To do -
Would you write out the whole listing below exactly as given?

Dataset extract -
* * * * *

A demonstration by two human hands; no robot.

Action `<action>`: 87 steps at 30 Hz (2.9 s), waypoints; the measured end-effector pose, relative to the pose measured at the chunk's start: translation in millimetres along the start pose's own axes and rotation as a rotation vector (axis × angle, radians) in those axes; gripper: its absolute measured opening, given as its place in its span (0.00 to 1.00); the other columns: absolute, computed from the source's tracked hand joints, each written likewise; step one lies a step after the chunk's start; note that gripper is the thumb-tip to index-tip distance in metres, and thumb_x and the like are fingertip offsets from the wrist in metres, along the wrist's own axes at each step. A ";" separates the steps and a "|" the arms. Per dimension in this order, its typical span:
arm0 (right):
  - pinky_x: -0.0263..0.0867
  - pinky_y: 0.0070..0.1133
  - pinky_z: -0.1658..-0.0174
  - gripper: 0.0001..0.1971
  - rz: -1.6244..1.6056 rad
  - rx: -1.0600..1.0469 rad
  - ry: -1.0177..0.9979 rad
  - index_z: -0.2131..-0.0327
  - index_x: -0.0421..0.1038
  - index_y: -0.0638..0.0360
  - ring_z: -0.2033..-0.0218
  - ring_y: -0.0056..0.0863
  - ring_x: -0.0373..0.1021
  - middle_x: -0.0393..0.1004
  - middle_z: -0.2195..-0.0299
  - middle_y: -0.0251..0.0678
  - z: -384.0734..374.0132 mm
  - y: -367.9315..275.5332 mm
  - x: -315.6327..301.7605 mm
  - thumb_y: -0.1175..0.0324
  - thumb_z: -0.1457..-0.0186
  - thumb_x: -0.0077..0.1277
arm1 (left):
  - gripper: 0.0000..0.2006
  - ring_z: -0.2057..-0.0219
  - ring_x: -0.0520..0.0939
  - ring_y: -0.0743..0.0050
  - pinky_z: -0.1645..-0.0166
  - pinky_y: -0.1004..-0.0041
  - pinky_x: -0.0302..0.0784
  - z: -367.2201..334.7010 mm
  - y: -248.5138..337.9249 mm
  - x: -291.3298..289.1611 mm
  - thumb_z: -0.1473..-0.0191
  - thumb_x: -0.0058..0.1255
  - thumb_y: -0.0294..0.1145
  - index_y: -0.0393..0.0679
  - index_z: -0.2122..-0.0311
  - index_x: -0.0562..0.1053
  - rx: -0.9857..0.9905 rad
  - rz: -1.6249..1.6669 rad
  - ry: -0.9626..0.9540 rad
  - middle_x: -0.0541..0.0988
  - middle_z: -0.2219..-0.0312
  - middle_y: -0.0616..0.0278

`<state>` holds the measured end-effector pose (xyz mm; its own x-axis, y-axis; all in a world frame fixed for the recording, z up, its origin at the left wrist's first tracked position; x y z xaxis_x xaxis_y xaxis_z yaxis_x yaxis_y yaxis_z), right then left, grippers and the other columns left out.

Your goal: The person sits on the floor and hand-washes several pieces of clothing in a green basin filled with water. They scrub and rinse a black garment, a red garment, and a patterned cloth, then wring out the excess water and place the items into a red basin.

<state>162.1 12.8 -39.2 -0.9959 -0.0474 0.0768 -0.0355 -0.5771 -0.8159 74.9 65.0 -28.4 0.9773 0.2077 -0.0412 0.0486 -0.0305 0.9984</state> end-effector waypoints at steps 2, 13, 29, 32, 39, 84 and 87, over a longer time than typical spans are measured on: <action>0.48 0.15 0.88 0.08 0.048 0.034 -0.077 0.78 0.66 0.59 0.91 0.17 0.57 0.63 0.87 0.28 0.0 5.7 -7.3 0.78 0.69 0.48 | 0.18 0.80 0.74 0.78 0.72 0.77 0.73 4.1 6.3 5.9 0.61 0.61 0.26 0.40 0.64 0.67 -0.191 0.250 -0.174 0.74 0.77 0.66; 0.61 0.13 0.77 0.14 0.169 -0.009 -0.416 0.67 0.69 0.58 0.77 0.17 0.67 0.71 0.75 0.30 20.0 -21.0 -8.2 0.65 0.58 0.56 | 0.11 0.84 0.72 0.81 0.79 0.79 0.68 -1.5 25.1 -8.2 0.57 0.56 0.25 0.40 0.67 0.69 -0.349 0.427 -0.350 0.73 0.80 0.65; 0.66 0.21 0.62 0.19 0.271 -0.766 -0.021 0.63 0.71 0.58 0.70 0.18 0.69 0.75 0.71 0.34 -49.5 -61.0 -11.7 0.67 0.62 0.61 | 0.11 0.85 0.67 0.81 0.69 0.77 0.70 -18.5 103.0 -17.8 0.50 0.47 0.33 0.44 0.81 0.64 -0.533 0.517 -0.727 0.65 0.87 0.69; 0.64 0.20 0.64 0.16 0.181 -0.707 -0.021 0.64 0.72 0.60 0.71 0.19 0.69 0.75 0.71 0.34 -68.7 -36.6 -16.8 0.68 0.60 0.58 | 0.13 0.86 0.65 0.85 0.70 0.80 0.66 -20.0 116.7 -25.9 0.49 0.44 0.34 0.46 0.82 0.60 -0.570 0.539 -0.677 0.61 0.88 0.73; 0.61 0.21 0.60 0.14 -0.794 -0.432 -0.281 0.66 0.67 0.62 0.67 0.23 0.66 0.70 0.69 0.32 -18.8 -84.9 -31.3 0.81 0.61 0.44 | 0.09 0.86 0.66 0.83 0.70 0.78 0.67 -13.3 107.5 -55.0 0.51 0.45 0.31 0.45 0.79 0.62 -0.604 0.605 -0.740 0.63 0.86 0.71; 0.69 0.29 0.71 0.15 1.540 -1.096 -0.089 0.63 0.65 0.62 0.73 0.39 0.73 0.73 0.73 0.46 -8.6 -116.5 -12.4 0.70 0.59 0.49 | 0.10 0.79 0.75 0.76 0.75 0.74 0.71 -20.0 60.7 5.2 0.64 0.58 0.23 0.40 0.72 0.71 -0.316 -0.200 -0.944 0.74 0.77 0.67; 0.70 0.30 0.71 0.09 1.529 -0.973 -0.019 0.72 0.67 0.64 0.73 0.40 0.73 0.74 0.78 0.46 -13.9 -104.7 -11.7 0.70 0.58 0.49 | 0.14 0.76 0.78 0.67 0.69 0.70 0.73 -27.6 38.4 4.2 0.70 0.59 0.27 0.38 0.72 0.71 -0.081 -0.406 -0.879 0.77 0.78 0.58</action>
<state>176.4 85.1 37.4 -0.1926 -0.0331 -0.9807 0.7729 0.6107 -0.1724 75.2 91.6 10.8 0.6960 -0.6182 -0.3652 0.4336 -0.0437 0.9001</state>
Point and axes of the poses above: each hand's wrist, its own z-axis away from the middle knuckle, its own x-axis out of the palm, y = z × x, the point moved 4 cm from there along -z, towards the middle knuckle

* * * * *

Solution -
A demonstration by two human hands; no robot.

Action `<action>`: 87 steps at 30 Hz (2.9 s), waypoints; the measured end-effector pose, relative to the pose measured at the chunk's start: translation in millimetres along the start pose's own axes and rotation as a rotation vector (axis × angle, radians) in those axes; gripper: its absolute measured opening, given as its place in its span (0.00 to 1.00); the other columns: absolute, computed from the source's tracked hand joints, each written likewise; step one lies a step after the chunk's start; note that gripper is the thumb-tip to index-tip distance in metres, and thumb_x and the like are fingertip offsets from the wrist in metres, along the wrist's own axes at each step. A ";" separates the steps and a "|" the arms. Per dimension in this order, its typical span:
arm0 (right):
  - pinky_x: -0.0263..0.0867
  - pinky_y: 0.0070..0.1133
  - pinky_z: -0.1658..-0.0174
  - gripper: 0.0001..0.1971
  - rz: -1.6244..1.6056 rad
  - rx: -1.0600..1.0469 rad
  - ry: -1.0177..0.9979 rad
  - index_z: -0.2131..-0.0327
  - index_x: -0.0421..0.1038
  - index_y: -0.0638..0.0360
  - ring_z: -0.2033..-0.0218
  - ring_y: -0.0056..0.0863
  - ring_x: -0.0373..0.1021
  - middle_x: -0.0393..0.1004
  - middle_z: -0.2195..-0.0299
  - middle_y: -0.0251..0.0678
  - z: -384.0734..374.0132 mm
  - y: -367.9315..275.5332 mm
  - x: -315.6327..301.7605 mm
  - thumb_y: -0.1175..0.0324
  - thumb_z: -0.1457..-0.0186
  - thumb_x: -0.0077..0.1277
arm1 (left):
  - gripper: 0.0000..0.2006
  - ring_z: -0.2057..-0.0219
  - ring_x: -0.0520..0.0939
  - ring_y: -0.0743..0.0050
  - pinky_z: -0.1645..-0.0166
  - pinky_y: -0.1004..-0.0041
  - pinky_x: -0.0302..0.0784
  - z: -367.2201..334.7010 mm
  - y: -248.5138..337.9249 mm
  - x: -291.3298..289.1611 mm
  - thumb_z: -0.1473..-0.0191
  - thumb_x: -0.0058..0.1255
  - thumb_y: -0.0294..0.1145
  - index_y: -0.0393..0.0679
  - index_z: -0.2122..-0.0311
  - index_x: -0.0562..0.1053
  - rx: -0.9857..0.9905 rad
  - rz: -1.6249..1.6669 rad
  - ry: -0.9626..0.9540 rad
  - middle_x: -0.0541..0.0988
  - middle_z: -0.2219..-0.0312
  - middle_y: -0.0616..0.0278

`<state>` holds the measured end-effector pose (xyz mm; its own x-axis, y-axis; all in a world frame fixed for the recording, z up, its origin at the left wrist's first tracked position; x y z xaxis_x xaxis_y xaxis_z yaxis_x yaxis_y yaxis_z), right then left, grippers and the other columns left out.

Your goal: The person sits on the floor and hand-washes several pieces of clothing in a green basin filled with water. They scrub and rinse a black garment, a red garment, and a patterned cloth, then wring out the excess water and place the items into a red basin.

<state>162.1 12.8 -39.2 -0.9959 -0.0474 0.0768 -0.0355 -0.5771 -0.8159 74.9 65.0 -28.4 0.9773 0.2077 -0.0412 0.0486 -0.0305 0.9984</state> end-effector waypoints at steps 2, 13, 29, 32, 39, 84 and 87, over a longer time than typical spans are measured on: <action>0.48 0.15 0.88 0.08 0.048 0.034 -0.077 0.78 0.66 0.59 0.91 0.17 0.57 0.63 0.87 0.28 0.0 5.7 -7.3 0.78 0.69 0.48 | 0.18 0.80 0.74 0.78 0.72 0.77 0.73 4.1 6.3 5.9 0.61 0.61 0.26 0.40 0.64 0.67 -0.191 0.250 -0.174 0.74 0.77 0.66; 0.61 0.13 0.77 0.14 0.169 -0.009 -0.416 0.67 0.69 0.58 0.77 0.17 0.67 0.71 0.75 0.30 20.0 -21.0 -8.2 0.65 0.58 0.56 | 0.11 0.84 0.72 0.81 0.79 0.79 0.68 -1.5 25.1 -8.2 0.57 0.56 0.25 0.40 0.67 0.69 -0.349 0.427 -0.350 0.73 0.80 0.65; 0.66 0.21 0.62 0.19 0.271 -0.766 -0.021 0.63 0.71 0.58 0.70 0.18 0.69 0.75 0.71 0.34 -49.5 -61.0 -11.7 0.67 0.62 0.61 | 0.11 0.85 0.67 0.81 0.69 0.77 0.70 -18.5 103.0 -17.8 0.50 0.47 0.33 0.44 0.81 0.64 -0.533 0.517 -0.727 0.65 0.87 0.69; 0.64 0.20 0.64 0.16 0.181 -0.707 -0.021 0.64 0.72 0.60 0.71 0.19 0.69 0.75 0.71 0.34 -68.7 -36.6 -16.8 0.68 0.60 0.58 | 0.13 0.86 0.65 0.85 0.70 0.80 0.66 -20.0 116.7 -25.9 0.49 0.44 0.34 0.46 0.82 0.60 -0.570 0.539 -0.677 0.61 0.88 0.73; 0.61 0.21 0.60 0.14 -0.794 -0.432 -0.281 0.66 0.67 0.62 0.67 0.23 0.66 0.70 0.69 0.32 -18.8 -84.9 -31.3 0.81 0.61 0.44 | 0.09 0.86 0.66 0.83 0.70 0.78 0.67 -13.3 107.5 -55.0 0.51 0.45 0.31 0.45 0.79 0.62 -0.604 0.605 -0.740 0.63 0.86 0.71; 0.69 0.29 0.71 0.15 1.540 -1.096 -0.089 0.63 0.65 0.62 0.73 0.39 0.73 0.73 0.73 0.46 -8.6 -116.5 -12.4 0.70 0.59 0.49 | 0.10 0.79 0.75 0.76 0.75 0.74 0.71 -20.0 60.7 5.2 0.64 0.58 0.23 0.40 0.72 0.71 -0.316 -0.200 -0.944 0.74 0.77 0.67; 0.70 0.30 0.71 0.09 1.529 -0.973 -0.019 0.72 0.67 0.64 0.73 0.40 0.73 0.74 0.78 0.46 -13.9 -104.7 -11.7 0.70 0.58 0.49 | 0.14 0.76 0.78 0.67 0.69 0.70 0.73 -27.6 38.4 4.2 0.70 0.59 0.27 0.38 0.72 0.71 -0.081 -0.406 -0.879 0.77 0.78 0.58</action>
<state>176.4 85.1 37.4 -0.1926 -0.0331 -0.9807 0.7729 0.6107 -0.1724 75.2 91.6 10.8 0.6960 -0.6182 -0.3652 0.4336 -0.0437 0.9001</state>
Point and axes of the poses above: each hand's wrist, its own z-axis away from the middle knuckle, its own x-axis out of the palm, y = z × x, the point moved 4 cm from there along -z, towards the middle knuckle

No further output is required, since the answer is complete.